The coronavirus disease 2019 (COVID-19) pandemic has necessitated the development of antiviral agents against severe acute respiratory syndrome coronavirus 2 (SARS-CoV-2). The main protease (M pro ) is a promising target for COVID-19 treatment. Here, we report an irreversible SARS-CoV-2 M pro inhibitor possessing chlorofluoroacetamide (CFA) as a warhead for the covalent modification of M pro . Ugi multicomponent reaction using chlorofluoroacetic acid enabled the rapid synthesis of dipeptidic CFA derivatives that identified 18 as a potent inhibitor of SARS-CoV-2 M pro . Among the four stereoisomers, ( R , R )-18 exhibited a markedly higher inhibitory activity against M pro than the other isomers.

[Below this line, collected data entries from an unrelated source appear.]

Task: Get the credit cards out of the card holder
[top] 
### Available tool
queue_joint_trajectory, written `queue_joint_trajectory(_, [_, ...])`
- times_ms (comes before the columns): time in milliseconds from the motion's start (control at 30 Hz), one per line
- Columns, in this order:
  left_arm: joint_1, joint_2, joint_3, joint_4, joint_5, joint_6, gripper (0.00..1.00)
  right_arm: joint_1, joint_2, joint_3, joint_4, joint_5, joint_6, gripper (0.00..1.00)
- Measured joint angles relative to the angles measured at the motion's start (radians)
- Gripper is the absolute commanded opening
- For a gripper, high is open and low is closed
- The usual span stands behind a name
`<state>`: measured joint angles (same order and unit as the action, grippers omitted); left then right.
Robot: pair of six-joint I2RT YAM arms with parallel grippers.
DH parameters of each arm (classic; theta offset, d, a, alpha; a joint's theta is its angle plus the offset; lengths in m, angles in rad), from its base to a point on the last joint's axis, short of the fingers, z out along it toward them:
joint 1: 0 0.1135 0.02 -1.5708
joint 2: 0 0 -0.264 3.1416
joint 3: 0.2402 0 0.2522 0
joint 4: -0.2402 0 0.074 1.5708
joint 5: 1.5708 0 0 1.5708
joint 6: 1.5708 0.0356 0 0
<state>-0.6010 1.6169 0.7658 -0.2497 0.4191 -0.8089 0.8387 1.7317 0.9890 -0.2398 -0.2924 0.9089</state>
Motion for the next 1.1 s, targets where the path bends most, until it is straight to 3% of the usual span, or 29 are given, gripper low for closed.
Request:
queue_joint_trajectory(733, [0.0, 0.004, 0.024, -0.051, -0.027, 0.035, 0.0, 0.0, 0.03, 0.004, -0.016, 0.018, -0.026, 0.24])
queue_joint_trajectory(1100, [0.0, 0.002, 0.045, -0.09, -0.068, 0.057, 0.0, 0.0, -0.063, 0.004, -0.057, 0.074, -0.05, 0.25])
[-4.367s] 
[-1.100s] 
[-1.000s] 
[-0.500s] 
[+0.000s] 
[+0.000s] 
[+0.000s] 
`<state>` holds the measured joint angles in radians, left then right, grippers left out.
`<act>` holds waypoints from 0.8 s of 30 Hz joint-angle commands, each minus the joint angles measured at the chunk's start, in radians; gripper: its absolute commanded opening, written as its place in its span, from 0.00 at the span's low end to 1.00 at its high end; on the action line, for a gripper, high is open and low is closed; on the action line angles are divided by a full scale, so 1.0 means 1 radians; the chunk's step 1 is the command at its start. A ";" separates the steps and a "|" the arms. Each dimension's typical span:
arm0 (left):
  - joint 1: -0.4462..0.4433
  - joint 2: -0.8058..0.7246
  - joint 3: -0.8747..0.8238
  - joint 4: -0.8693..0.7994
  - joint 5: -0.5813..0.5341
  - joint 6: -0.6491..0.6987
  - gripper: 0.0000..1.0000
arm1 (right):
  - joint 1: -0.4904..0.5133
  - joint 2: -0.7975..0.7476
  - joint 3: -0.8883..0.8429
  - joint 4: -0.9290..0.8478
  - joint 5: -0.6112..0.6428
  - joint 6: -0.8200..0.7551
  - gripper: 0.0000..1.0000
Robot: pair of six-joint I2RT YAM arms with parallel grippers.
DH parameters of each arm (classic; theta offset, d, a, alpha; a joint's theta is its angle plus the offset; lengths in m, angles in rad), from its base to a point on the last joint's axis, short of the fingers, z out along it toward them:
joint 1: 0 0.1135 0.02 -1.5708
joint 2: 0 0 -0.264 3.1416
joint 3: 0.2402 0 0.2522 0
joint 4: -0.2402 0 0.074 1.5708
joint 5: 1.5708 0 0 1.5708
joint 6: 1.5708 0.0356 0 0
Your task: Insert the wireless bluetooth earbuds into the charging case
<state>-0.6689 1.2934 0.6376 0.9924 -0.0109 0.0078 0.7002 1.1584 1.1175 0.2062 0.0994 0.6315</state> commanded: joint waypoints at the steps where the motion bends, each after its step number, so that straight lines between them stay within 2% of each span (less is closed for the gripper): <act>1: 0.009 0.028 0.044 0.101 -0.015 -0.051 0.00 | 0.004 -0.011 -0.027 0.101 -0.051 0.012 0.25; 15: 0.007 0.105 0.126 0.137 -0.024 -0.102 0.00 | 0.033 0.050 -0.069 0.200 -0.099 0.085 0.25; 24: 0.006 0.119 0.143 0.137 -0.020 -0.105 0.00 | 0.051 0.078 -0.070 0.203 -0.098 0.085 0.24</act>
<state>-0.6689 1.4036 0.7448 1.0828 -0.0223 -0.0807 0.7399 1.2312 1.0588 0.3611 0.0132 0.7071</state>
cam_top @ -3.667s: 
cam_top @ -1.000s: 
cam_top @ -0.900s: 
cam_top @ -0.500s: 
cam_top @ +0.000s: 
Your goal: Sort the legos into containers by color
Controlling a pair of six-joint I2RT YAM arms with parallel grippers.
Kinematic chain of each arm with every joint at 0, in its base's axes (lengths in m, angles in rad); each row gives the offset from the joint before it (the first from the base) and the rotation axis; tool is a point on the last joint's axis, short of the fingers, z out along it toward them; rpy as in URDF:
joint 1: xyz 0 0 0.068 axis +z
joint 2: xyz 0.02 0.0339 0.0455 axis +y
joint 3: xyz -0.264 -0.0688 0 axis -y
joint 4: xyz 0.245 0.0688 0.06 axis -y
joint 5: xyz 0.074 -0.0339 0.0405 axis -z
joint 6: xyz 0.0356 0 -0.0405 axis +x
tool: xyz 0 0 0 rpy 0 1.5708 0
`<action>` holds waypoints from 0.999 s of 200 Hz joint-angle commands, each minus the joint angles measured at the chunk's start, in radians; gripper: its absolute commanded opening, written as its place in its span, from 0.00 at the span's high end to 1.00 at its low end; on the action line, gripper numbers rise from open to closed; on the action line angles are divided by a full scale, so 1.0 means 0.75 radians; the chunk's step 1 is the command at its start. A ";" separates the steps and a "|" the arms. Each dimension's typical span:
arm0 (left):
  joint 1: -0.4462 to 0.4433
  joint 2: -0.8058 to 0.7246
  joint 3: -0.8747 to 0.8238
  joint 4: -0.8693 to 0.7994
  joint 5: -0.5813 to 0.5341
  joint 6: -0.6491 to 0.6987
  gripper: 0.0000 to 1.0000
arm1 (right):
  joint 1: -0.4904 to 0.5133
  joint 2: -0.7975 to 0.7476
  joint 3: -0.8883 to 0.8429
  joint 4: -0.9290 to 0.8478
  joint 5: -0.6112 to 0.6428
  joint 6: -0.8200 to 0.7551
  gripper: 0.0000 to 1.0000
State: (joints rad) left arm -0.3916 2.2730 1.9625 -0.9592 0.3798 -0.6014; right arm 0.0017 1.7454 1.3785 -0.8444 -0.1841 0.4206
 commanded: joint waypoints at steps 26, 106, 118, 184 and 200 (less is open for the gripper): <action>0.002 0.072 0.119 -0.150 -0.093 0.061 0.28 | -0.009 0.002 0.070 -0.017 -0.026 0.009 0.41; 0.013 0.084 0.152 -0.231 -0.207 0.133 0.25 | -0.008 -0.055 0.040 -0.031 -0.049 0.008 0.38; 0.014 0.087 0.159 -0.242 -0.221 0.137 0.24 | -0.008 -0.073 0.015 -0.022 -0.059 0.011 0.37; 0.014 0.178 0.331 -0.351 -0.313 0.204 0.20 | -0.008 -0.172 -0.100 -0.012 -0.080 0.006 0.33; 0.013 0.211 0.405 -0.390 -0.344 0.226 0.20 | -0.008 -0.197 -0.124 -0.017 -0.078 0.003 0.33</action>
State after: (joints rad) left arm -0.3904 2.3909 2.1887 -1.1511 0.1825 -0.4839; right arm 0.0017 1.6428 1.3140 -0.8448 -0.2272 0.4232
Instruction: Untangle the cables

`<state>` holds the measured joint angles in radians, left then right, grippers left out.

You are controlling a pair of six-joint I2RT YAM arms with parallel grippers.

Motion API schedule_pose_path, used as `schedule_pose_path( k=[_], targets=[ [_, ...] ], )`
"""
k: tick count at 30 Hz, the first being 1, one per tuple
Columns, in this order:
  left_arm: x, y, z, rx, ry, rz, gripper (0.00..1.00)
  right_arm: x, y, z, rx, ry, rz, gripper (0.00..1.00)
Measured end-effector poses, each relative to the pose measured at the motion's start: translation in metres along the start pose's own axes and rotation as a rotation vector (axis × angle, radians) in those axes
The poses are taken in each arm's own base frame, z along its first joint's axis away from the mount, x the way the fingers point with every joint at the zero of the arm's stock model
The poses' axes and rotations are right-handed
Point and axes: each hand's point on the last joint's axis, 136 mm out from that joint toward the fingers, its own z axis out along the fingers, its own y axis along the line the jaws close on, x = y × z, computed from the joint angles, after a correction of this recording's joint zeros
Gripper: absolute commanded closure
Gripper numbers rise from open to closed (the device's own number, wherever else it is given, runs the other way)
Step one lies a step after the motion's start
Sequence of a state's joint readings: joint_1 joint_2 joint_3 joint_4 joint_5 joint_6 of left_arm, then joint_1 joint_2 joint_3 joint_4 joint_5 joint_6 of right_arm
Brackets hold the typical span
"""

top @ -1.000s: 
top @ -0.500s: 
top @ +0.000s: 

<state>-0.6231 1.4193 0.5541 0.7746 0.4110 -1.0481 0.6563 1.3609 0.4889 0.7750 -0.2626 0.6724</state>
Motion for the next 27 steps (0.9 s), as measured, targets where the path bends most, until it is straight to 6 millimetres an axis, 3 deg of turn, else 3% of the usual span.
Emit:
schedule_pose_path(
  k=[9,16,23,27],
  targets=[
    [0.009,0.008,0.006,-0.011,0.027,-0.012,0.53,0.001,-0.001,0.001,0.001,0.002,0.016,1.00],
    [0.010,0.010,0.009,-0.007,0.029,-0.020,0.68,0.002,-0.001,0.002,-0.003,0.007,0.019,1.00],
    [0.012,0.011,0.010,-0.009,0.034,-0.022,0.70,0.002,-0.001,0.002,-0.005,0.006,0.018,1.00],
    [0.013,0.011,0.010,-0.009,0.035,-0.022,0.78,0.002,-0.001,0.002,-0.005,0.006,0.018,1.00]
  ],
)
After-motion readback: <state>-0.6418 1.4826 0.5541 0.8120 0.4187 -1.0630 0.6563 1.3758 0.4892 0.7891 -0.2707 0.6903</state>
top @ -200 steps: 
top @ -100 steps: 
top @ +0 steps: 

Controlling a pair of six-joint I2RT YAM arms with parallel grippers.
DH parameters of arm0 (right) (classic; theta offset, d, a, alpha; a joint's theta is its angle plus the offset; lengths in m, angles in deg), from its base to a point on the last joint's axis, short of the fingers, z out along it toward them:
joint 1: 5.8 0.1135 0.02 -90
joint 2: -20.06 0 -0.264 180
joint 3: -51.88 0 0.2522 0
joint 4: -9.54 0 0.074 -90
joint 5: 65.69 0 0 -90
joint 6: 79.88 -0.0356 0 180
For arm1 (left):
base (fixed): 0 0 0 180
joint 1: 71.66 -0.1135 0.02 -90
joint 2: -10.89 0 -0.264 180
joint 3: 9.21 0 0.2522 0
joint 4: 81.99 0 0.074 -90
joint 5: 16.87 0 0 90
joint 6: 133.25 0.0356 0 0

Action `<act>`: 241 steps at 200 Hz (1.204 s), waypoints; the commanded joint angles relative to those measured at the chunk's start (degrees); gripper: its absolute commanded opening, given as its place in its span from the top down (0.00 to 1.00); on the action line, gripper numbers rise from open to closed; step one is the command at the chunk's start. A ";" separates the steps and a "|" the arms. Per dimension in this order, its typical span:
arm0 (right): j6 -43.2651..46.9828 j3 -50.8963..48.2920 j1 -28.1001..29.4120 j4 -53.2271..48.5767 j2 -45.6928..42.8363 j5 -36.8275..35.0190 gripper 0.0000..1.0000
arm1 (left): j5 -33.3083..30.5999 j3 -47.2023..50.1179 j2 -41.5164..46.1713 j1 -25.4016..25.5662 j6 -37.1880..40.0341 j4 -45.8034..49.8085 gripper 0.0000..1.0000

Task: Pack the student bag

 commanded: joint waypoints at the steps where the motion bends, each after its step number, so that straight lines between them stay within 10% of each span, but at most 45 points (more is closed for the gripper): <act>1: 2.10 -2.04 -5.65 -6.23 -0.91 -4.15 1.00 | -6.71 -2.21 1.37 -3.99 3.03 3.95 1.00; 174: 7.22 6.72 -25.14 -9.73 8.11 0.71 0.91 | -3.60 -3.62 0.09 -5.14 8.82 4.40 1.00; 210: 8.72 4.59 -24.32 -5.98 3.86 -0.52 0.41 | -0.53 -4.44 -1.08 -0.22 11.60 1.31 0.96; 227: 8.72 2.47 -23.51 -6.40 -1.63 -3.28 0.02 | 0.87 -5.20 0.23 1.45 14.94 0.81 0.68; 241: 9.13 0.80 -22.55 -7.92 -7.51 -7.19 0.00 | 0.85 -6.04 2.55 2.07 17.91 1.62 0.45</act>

Reaction kinetics and computational docking studies suggest that the R configuration of the CFA warhead is crucial for the rapid covalent inhibition of M pro . Our findings highlight the prominent influence of the CFA chirality on the covalent modification of proteinous cysteines and provide the basis for improving the potency and selectivity of CFA-based covalent inhibitors.